Urban wastewater is potential raw water that can be used to be reprocessed and utilised for various purposes because about 80-90% of the clean water used will become wastewater. Before being discharged into the environment, wastewater must be treated until it meets the applicable quality standards. It can be utilised or reused according to its designation if further processed. Several applications of wastewater recycling are used for various purposes, including agricultural or landscape irrigation, industrial use, groundwater recharge, and to supply clean water and general purposes, for example, flushing and fire fighting water and others [38]. The drought that dominated the millennium (2000–2009) heightened public interest in desalination and water recycling.
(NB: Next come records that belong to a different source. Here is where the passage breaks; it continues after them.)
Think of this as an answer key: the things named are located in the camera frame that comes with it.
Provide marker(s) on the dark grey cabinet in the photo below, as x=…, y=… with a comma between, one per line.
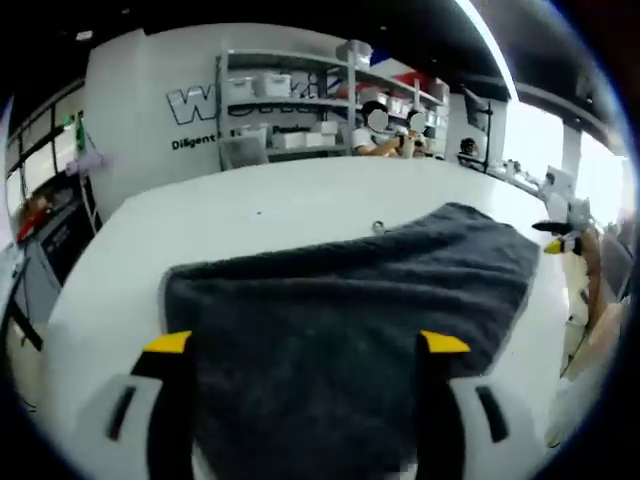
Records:
x=60, y=240

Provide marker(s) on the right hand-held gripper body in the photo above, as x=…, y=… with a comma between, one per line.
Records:
x=579, y=215

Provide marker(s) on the dark grey towel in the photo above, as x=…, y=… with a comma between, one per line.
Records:
x=325, y=310

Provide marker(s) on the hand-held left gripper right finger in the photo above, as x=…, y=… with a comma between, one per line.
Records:
x=435, y=400

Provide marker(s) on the white table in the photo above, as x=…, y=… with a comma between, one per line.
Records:
x=200, y=215

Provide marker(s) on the ceiling light strip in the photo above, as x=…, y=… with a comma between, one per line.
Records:
x=492, y=45

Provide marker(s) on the group of white storage boxes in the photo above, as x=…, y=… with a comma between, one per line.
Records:
x=272, y=85

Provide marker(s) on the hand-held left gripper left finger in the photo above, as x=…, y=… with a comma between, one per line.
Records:
x=170, y=400

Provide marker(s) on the green hanging item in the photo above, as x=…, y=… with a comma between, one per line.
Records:
x=79, y=132

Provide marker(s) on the grey metal shelving unit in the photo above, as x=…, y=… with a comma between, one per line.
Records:
x=280, y=102

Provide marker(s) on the grey chair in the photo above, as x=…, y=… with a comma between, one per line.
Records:
x=245, y=152

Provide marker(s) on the lavender roll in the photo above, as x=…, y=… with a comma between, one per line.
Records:
x=87, y=162
Water reformation laws created standards for recycled water, including runoff and drinkable water rise. Brisbane has installed modernised reclaimed water treatment facilities for indirect potable reprocessing [39]. Several things need to be considered to examine several essential concepts and technologies for recycling wastewater. The first is the reliability of the treatment process (treatment process reliability), and the second is the quality of the treated water must comply with the quality standard for its purpose. One example of successful water reclamation and reuse is NEWater Factory in Singapore. Due to advancements in the membrane process, it is now technically and financially viable to enable the reclamation and reuse of water. Reclaimed water currently makes up 40% of Singapore's water supply, and the government anticipates it will eventually make up a more significant share [40]. Reclaimed water may be produced consistently and of high quality due to multi-barrier methods, including dual membrane filtering and UV disinfection, as well as a disciplined operational philosophy and extensive water quality management program [41].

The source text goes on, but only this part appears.